Pés molhados

Calor. O vento cheiroso d'água prenuncia a chuvarada. Dentro de meias grossas e tênis pretos de pano, estavam eles, primeiro úmidos pela chuva incipiente, quase carinhosa, garoa leve, leviana, chegando aos poucos e tocando a pele, causando arrepios. Abrem-se os guarda-chuvas num festival de solavancos, as varetas como braços bailarinos, quase sincronizados, pretos, azuis, rosas, desenhados, lisos, flap, flap, grandes, pequenos, flap, flap.

E lá seguem os pés molhados, sentindo o gotejar mais grosso, encorpado, e os corpos se encolhem ao máximo, sob toldos fogem da chuva que os abraça, envolve, escorre. Se diverte, acho, a chuva batendo em revolviradas revigoradas, lufadas maldosas que balangandançam sedas e varetas de guarda-chuvas que parecem tomar vida e querer fugir, também se abrigar nos pontos de ônibus, nas bancas de jornal, sob marquises enegrecidas pela poluição lavada. 

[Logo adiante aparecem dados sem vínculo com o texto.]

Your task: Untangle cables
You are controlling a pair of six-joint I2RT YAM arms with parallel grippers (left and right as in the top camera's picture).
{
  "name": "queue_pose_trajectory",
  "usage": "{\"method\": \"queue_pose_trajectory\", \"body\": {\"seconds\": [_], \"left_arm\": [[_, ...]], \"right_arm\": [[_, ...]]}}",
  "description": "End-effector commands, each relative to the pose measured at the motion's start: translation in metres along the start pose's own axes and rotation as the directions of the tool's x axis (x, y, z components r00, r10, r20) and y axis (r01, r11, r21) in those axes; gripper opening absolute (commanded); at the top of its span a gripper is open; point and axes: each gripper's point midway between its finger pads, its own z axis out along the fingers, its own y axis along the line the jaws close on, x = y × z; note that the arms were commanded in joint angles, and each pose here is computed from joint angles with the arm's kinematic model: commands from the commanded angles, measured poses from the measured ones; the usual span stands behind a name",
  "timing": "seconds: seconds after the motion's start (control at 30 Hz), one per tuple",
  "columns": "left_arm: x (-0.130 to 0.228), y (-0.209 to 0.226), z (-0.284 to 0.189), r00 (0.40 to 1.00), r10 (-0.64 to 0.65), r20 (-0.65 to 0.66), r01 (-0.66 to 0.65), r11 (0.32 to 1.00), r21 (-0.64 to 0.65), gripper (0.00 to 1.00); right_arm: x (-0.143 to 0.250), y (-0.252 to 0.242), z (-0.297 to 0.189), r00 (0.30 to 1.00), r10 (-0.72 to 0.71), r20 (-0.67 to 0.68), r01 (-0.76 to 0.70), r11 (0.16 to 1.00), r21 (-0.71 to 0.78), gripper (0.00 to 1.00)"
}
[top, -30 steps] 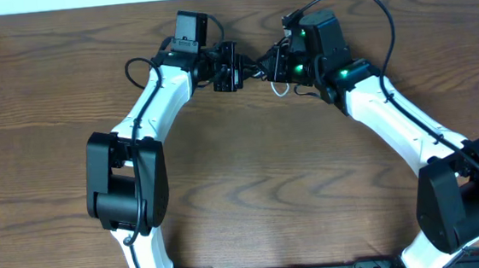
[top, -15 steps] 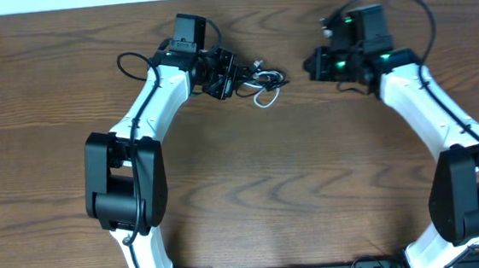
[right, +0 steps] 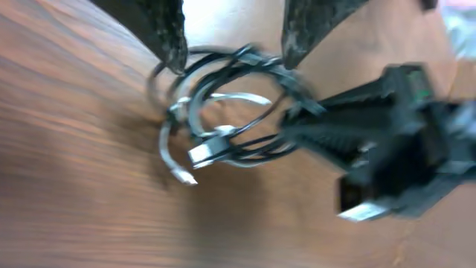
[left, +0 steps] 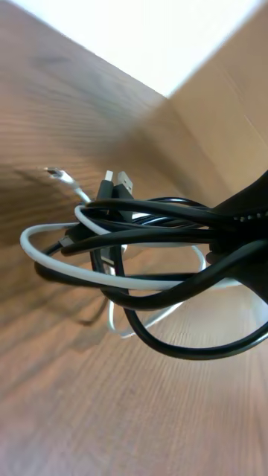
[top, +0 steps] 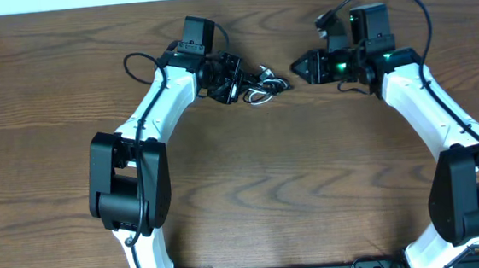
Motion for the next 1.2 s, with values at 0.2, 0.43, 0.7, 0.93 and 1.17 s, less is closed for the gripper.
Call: {"method": "queue_pose_trajectory", "body": {"seconds": [0.2, 0.43, 0.7, 0.93, 1.17], "left_arm": [[-0.045, -0.012, -0.008, 0.880, -0.430, 0.201, 0.411, 0.902, 0.133, 0.07], [-0.043, -0.016, -0.008, 0.803, -0.575, 0.156, 0.552, 0.817, 0.167, 0.07], [-0.034, -0.016, -0.006, 0.799, -0.591, 0.112, 0.575, 0.805, 0.145, 0.08], [-0.034, -0.016, -0.006, 0.799, -0.591, 0.111, 0.575, 0.805, 0.145, 0.08], [-0.026, -0.017, -0.005, 0.807, -0.585, 0.076, 0.575, 0.809, 0.121, 0.08]], "right_arm": [[0.008, 0.034, 0.013, 0.997, 0.078, -0.023, -0.079, 0.997, -0.021, 0.46], [0.014, 0.030, 0.042, 0.976, 0.211, 0.051, -0.216, 0.963, 0.164, 0.42], [0.027, 0.028, 0.090, 0.974, 0.223, 0.027, -0.225, 0.966, 0.126, 0.39], [0.033, 0.025, 0.110, 0.977, 0.214, 0.016, -0.214, 0.971, 0.102, 0.38], [0.024, 0.021, 0.129, 0.981, 0.178, 0.072, -0.183, 0.980, 0.075, 0.33]]}}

Já esbranquiçados e enrugados pensam que pegarão uma gripe assim.  Pensam em como ficarão com cheiro de cachorro molhado, mofo velho e sei lá mais o quê. Fazem um barulho esquisito, como se os narizes que não têm escorressem, num chup-chup ininterrupto, plof-plof que não para da pele na meia no forro do tênis molhado por inteiro. Bate um ventinho frio, eles tremem, os pés molhados. 

Querem logo chegar em casa e banhar-se na água quente do chuveiro que deságua morno dentro do pequeno banheiro e embaça janelas e vidros. Enquanto lá fora segue a chuva, agora pequenina, de volta a garoa graciosa, que toca em todos, goticulante, como num beijo de boa noite.